§ **Task prompt**: If a line in the data below holds the word "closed", copy it.

+---+

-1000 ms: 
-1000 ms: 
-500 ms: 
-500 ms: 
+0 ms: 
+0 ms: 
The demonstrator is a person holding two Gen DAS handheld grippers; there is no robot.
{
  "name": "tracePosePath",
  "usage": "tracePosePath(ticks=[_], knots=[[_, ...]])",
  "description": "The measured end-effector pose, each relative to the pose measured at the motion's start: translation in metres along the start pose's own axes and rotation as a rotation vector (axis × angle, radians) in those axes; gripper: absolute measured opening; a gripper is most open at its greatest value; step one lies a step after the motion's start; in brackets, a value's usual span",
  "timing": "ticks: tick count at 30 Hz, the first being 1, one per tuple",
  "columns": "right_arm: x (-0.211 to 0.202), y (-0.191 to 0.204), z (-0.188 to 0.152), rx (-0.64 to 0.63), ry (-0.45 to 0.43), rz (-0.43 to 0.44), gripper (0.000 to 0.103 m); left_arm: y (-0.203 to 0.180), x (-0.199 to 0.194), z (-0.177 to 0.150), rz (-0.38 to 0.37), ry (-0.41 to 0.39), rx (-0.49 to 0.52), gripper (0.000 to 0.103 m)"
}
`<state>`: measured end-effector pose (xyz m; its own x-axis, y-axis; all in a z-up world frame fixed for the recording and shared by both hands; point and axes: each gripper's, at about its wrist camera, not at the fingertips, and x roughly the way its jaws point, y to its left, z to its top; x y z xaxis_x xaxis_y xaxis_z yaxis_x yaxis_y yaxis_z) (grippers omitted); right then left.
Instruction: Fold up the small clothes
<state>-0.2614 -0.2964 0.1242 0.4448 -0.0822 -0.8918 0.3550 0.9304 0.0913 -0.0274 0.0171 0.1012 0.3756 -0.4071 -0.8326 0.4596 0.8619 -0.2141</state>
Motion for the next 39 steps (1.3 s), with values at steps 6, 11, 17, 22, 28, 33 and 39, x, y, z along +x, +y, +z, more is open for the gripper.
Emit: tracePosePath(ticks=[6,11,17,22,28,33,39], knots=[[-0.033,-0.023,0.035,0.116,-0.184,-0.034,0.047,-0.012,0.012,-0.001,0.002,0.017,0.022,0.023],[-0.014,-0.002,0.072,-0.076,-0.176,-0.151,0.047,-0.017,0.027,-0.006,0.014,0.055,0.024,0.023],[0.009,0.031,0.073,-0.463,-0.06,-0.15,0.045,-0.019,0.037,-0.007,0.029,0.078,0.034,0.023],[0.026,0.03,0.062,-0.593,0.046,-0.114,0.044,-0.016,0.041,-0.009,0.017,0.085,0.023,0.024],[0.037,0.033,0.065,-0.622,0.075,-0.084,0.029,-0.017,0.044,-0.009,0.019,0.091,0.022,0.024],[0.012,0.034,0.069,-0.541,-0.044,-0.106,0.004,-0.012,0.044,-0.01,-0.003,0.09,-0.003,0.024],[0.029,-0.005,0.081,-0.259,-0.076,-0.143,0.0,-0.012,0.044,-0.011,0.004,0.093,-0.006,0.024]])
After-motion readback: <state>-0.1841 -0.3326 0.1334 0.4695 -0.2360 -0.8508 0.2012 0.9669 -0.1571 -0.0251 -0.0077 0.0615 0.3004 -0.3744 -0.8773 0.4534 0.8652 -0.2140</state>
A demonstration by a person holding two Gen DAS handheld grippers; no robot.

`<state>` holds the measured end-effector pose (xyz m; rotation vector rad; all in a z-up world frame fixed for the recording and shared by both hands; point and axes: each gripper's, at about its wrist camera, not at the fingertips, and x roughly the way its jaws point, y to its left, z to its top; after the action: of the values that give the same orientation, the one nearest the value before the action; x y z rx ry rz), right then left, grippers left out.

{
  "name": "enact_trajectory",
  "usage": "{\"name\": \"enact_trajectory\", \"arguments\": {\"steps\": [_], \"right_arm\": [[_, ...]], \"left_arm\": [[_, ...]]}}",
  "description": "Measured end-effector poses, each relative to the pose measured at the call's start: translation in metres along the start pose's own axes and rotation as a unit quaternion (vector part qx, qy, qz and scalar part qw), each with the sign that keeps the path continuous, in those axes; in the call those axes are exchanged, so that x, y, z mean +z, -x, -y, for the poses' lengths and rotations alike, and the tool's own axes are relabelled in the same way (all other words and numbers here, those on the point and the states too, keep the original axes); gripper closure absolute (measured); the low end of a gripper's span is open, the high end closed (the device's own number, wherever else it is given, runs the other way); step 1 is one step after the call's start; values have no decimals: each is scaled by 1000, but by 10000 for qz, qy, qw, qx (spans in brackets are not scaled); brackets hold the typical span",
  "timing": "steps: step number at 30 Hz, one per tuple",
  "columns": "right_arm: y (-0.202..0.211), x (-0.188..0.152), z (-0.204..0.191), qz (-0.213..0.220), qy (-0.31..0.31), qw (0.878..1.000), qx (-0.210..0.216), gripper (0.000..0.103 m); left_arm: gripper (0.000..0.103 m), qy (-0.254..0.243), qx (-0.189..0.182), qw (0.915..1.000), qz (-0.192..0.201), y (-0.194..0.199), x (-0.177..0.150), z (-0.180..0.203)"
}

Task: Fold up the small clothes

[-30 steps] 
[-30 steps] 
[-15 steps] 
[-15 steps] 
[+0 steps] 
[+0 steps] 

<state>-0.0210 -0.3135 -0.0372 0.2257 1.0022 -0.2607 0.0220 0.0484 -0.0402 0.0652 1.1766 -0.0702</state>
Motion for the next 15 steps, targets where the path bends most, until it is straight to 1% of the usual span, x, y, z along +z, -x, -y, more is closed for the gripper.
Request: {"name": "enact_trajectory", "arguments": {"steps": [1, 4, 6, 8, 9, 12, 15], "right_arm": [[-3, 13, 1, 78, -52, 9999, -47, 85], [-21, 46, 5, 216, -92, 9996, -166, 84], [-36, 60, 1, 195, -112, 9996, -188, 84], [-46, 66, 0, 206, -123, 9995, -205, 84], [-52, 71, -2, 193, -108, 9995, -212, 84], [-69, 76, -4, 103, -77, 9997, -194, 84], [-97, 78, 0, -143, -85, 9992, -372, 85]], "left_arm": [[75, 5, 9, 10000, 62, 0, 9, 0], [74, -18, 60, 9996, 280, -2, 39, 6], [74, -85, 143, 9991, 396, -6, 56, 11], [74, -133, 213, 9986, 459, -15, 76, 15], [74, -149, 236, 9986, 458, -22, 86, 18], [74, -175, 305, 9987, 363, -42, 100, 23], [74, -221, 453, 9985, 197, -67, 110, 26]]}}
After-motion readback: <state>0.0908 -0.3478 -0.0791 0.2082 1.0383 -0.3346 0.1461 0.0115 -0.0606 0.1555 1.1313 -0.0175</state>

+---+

§ **Solution to the exercise**:
  "description": "Measured end-effector poses, each relative to the pose measured at the call's start: translation in metres along the start pose's own axes and rotation as a unit quaternion (vector part qx, qy, qz and scalar part qw), each with the sign that keeps the path continuous, in those axes; in the call those axes are exchanged, so that x, y, z mean +z, -x, -y, for the poses' lengths and rotations alike, and the tool's own axes are relabelled in the same way (all other words and numbers here, those on the point and the states too, keep the original axes); gripper closure absolute (measured); the low end of a gripper's span is open, the high end closed (the device's own number, wherever else it is given, runs the other way); step 1 is one step after the call's start; values have no decimals: each is scaled by 1000, but by 10000 for qz, qy, qw, qx (spans in brackets are not scaled); brackets hold the typical span",
Motion for the next 15 steps, targets where the path bends most, until it is straight to 1% of the usual span, x, y, z along +z, -x, -y, more is closed for the gripper.

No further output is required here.